YOUR GOAL:
Go over the data below and say how many lines hold the word "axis". Only the number is needed.

DATA EXCERPT:
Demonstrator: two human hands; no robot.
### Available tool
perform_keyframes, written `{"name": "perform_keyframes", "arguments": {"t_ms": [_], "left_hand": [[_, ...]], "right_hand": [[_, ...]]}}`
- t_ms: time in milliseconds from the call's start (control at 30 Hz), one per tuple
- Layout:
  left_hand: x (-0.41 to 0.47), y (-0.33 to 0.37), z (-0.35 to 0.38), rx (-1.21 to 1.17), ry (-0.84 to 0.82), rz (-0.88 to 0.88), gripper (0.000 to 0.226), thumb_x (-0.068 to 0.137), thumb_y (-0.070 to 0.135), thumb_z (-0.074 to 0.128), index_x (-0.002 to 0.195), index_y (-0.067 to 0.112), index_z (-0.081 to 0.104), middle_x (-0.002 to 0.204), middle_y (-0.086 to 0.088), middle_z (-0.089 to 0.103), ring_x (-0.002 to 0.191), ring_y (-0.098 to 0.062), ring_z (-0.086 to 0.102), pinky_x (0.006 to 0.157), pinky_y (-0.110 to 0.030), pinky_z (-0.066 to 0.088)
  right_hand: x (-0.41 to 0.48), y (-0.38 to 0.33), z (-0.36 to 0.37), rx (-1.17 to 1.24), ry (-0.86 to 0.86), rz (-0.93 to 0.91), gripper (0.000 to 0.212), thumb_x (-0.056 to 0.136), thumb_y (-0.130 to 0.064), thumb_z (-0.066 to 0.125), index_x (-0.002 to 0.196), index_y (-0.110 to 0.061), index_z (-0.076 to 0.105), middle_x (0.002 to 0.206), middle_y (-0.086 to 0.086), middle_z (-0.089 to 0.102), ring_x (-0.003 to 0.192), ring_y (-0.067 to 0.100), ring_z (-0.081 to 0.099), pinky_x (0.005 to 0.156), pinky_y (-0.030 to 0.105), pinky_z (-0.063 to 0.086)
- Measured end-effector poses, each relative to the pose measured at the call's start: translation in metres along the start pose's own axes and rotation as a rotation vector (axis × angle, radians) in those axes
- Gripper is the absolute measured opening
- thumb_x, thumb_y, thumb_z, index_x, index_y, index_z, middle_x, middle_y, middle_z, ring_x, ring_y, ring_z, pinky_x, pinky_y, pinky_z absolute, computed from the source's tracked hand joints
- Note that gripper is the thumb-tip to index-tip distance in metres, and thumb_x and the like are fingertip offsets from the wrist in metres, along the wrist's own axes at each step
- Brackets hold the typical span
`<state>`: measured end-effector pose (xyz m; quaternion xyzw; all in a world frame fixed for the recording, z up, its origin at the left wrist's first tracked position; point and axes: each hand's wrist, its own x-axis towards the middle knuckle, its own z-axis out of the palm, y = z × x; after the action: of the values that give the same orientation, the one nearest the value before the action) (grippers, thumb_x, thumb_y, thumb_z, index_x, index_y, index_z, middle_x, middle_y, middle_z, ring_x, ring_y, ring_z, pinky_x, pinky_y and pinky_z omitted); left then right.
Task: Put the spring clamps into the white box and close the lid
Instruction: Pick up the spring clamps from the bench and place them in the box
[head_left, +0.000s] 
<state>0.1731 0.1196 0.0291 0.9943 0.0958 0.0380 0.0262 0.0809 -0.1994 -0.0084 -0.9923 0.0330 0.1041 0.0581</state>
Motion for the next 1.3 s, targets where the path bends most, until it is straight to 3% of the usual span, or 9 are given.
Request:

ANSWER AREA:
2